■ Assigned task:
Determine the number of lines in the following entries that hold the word "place". Give only that number.

■ Data to process:
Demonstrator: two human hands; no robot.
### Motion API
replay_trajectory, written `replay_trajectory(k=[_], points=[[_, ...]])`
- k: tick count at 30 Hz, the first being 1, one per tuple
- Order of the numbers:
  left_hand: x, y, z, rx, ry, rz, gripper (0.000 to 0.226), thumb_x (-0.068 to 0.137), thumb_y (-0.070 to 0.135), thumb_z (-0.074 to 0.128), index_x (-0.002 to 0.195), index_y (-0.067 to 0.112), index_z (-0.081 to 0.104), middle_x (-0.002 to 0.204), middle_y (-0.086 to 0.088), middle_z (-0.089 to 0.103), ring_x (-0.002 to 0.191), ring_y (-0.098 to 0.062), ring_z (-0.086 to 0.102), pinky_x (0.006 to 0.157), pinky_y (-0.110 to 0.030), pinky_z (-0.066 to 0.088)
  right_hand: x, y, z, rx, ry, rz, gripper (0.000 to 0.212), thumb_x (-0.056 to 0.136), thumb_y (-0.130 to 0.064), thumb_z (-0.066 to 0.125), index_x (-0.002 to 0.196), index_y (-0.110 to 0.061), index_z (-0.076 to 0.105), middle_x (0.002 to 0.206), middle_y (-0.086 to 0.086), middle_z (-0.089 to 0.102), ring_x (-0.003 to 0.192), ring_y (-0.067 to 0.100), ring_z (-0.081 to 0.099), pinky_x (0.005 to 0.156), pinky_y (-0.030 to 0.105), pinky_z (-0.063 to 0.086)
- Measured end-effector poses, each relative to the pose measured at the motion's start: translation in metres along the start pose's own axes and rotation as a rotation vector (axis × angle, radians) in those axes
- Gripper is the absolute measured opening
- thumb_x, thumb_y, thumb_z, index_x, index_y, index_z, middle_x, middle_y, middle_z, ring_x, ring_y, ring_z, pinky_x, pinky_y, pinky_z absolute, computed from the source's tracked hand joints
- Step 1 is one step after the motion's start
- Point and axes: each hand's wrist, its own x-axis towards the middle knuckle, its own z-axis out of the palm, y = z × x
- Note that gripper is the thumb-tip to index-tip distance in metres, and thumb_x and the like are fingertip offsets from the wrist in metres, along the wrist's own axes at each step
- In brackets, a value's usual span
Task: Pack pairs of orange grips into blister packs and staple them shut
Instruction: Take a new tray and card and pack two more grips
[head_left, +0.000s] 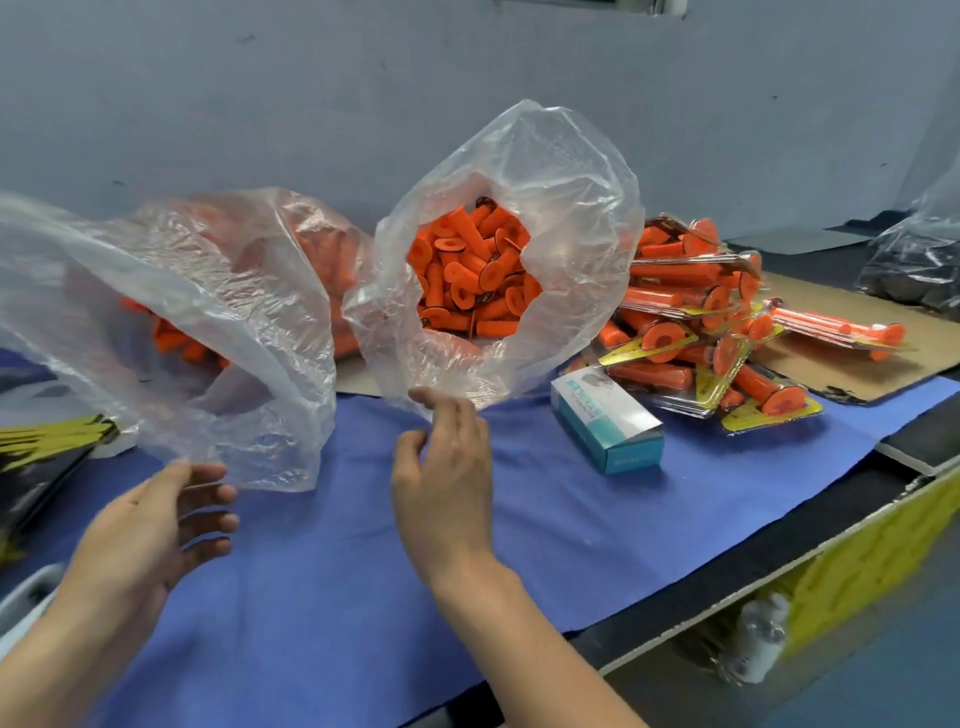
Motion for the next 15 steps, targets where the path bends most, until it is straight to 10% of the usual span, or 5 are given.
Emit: replay_trajectory(k=[8,15], points=[[-0.021,0.019,-0.021,0.096,0.045,0.119,0.031,0.103,0.025,0.042,0.089,0.012,0.065,0.066,0.0,0.067,0.051,-0.011,0.061,0.043,-0.023,0.047,-0.043,-0.061,0.079,-0.128,-0.351,-0.288,0.041,0.088,-0.016,0.047,0.128,-0.023,0.054,0.121,-0.001,0.056,0.109,0.023,0.05,0.093,0.034,0.04],[-0.013,0.069,-0.095,0.889,0.32,0.564,0.023,0.1,0.031,0.046,0.09,0.018,0.063,0.083,-0.001,0.068,0.082,-0.025,0.061,0.074,-0.042,0.049,-0.061,-0.096,0.125,-0.146,-0.423,-0.416,0.042,0.088,-0.009,0.048,0.128,-0.017,0.057,0.119,0.003,0.058,0.102,0.027,0.053,0.09,0.038,0.044]])
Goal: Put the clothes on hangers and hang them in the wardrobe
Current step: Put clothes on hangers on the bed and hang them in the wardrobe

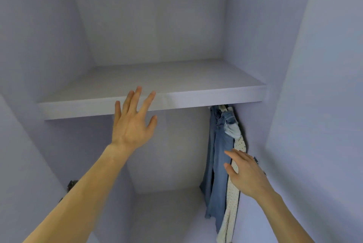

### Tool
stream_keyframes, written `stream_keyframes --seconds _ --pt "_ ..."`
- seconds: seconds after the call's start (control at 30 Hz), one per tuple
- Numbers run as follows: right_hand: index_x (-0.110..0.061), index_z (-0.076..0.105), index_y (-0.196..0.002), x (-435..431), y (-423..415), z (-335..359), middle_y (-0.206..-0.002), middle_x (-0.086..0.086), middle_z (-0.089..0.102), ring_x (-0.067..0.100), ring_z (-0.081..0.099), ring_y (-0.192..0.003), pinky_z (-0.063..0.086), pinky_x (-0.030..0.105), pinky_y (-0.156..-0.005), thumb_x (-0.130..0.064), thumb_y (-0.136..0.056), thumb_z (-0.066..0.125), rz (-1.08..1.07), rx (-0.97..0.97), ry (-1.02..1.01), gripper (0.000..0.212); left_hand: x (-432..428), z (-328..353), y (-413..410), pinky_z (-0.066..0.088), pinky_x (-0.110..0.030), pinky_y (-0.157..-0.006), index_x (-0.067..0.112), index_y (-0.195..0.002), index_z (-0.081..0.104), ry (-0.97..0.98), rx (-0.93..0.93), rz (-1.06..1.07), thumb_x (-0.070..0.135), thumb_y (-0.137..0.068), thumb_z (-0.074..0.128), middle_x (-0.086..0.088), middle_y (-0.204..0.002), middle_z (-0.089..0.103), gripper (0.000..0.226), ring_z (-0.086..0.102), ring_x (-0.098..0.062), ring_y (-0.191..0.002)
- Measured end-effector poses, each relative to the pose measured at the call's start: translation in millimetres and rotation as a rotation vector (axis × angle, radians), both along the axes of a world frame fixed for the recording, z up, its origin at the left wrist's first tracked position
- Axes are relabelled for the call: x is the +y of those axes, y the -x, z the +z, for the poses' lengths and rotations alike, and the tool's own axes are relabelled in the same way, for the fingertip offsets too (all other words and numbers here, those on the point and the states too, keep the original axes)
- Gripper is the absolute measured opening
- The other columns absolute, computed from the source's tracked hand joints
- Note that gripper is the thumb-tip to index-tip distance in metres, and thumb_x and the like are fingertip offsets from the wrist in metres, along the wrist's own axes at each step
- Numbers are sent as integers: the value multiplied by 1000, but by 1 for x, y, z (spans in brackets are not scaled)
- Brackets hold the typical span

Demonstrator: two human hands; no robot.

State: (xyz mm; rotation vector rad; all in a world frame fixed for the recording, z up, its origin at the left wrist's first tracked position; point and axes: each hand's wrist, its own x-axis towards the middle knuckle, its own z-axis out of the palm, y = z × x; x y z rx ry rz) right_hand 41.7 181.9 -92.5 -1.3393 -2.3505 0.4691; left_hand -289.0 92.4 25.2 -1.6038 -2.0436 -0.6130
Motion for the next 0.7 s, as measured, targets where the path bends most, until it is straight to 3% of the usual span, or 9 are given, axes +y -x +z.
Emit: stream_keyframes --seconds 0.1,0.23,0.33,0.43,0.53,0.7 --pt "-23 26 -155 44 12 5 -159 0 31 21 32 -143 27 31 -114 -39 -101 48 -53 56 38 60 33 -12 7 10 -57 -122 39 -158 9 0 -23 21 57 -98 24 0 -167 8 65 6 -24 -154" --pt "-15 18 -156 113 34 2 -157 10 30 29 36 -139 33 37 -113 -37 -98 54 -140 111 101 72 59 -37 11 7 -58 -122 35 -159 13 -117 19 92 56 -99 27 -2 -167 8 65 3 -25 -154" --pt "-11 20 -153 160 51 -3 -155 15 32 37 40 -132 40 43 -107 -39 -95 54 -195 1 86 72 72 -47 15 4 -60 -121 34 -159 14 -221 62 124 54 -99 31 -5 -165 14 66 4 -26 -154" --pt "-5 25 -149 191 70 -5 -147 20 39 41 43 -128 44 45 -101 -39 -96 50 -259 -126 31 68 82 -54 19 2 -59 -121 35 -158 12 -279 101 144 54 -98 35 -6 -165 14 67 3 -25 -154" --pt "-2 38 -138 210 89 1 -133 23 51 43 53 -118 50 46 -92 -37 -99 46 -334 -81 6 54 89 -57 22 -1 -58 -121 37 -158 9 -306 124 166 56 -98 35 -5 -164 12 68 1 -23 -153" --pt "-6 48 -120 236 115 1 -117 19 61 39 62 -100 50 39 -82 -39 -100 45 -276 2 197 39 98 -62 31 6 -60 -118 35 -156 21 -369 194 197 58 -97 38 -4 -160 15 66 6 -23 -151"
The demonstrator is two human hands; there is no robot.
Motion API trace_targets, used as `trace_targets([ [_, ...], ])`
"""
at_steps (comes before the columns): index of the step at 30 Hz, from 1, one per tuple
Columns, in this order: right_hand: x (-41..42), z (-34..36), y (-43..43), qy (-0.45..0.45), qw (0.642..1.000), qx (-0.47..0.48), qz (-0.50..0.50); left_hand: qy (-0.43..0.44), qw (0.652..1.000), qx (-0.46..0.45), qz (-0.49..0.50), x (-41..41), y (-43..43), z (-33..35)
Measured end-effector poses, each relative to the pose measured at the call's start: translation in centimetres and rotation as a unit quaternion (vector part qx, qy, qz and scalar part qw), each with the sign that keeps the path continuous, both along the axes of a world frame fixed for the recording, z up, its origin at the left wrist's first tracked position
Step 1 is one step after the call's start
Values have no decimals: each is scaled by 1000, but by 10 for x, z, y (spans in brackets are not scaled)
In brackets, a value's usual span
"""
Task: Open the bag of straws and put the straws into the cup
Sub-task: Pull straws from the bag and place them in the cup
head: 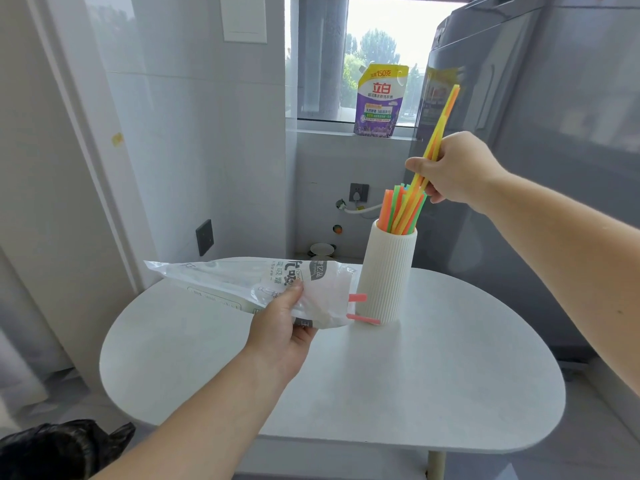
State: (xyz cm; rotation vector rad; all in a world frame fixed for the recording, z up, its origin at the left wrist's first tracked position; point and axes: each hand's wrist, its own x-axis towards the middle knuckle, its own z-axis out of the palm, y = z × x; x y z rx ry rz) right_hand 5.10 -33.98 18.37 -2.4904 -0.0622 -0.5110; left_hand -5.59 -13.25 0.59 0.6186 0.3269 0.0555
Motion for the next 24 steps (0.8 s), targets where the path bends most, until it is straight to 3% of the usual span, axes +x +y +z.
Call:
trace_targets([
  [8, 0, -24, 6, -5, 998, -63, 15, 0, 1000, 3, -3, -1, -1, 0],
  [20, -3, -14, 13, -105, 990, 66, 64, 6, 1000, 9, 1, -1, -2, 0],
  [24, 0, -15, 14, -119, 990, 35, 64, 6, 1000, 10, 3, 0, -2, 1],
])
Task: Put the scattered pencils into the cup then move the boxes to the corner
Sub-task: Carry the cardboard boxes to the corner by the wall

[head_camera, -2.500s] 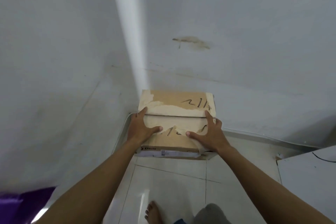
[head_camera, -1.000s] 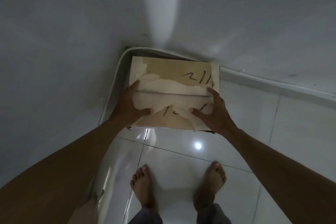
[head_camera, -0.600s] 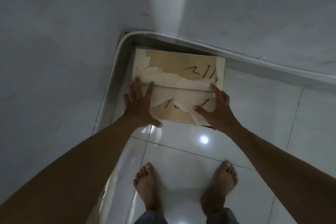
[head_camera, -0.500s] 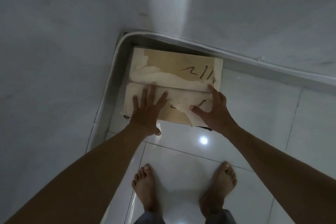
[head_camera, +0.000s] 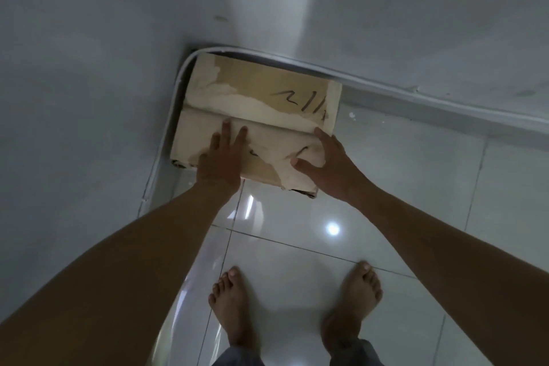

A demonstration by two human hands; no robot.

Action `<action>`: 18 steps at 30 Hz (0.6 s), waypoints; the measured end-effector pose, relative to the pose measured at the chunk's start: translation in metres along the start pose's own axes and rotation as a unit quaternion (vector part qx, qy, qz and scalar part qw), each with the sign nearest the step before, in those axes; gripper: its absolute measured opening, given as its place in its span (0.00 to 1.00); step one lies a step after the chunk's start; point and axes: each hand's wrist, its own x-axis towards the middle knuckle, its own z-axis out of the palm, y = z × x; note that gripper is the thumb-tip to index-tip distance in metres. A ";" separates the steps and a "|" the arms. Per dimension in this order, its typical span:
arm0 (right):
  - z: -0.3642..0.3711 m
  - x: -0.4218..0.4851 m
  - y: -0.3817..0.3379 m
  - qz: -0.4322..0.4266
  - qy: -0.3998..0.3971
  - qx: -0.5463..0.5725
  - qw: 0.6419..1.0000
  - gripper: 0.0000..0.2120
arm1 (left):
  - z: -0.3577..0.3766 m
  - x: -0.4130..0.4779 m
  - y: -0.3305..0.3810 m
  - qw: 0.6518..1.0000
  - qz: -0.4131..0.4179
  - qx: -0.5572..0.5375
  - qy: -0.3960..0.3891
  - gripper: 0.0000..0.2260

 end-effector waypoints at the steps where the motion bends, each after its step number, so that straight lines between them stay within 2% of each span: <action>1: -0.005 -0.002 0.001 -0.001 -0.009 -0.016 1.000 0.41 | 0.000 -0.001 0.001 1.000 0.003 -0.004 -0.001 0.40; 7: -0.029 -0.036 0.000 0.010 -0.026 -0.105 0.994 0.38 | -0.001 -0.040 0.025 0.996 0.061 -0.047 -0.042 0.39; 10: -0.037 -0.067 -0.002 -0.006 -0.032 -0.167 0.985 0.36 | -0.005 -0.076 0.046 0.992 0.084 -0.073 -0.057 0.35; 14: -0.049 -0.116 -0.010 -0.067 -0.012 -0.222 0.973 0.29 | -0.036 -0.119 0.072 0.981 0.125 -0.145 0.019 0.27; 18: -0.073 -0.165 -0.036 -0.157 0.033 -0.214 0.964 0.22 | -0.091 -0.156 0.088 0.960 0.161 -0.192 0.124 0.22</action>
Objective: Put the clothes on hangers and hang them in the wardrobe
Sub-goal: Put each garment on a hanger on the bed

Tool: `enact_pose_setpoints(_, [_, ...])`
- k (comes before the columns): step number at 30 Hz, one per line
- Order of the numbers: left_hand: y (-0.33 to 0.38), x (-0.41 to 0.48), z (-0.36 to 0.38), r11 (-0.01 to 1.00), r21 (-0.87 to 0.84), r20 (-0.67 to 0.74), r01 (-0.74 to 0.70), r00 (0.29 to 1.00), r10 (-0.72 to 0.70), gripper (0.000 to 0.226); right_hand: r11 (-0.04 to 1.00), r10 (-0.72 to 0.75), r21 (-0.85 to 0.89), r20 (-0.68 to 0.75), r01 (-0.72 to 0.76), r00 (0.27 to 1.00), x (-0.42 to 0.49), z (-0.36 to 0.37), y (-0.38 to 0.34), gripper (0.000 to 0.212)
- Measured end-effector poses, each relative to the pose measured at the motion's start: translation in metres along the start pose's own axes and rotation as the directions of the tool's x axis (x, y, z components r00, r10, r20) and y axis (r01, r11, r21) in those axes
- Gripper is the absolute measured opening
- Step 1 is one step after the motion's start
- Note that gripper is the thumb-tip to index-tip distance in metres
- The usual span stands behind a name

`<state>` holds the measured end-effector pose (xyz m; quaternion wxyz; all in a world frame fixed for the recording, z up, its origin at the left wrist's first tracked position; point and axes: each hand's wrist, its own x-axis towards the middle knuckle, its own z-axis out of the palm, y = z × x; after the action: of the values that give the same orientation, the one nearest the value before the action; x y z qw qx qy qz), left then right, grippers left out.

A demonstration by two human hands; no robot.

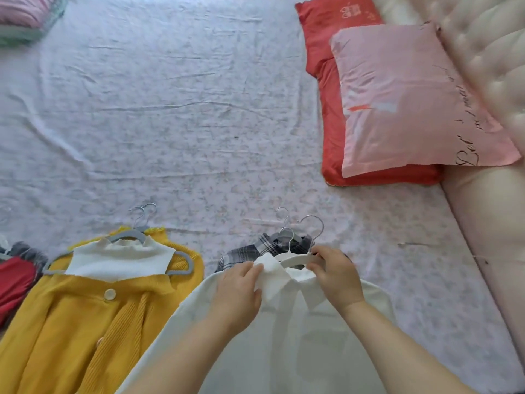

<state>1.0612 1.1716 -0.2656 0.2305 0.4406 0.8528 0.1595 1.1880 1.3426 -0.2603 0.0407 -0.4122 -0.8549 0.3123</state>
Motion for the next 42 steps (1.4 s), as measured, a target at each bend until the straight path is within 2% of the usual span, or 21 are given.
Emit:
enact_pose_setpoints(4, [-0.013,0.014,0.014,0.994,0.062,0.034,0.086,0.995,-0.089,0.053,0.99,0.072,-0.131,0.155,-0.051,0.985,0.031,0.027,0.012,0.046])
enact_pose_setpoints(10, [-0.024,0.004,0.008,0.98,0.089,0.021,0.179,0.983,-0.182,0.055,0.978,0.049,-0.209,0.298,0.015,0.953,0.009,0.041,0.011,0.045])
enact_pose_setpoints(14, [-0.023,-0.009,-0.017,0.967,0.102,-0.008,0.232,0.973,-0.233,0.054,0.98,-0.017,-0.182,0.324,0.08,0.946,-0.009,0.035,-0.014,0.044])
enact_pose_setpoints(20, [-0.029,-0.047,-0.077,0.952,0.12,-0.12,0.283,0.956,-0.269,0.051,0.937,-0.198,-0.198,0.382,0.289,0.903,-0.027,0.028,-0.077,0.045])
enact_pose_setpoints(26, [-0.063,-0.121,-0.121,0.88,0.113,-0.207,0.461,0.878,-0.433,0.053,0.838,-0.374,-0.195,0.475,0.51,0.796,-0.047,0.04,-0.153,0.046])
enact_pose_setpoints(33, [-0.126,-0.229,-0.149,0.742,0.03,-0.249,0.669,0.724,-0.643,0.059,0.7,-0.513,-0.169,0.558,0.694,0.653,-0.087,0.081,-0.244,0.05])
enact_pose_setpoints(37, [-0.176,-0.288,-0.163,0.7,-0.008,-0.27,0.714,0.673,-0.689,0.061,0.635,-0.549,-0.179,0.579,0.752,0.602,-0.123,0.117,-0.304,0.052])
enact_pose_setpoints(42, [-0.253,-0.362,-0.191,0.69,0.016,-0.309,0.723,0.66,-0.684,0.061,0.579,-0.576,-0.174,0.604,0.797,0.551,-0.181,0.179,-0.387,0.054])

■ Result of the task:
2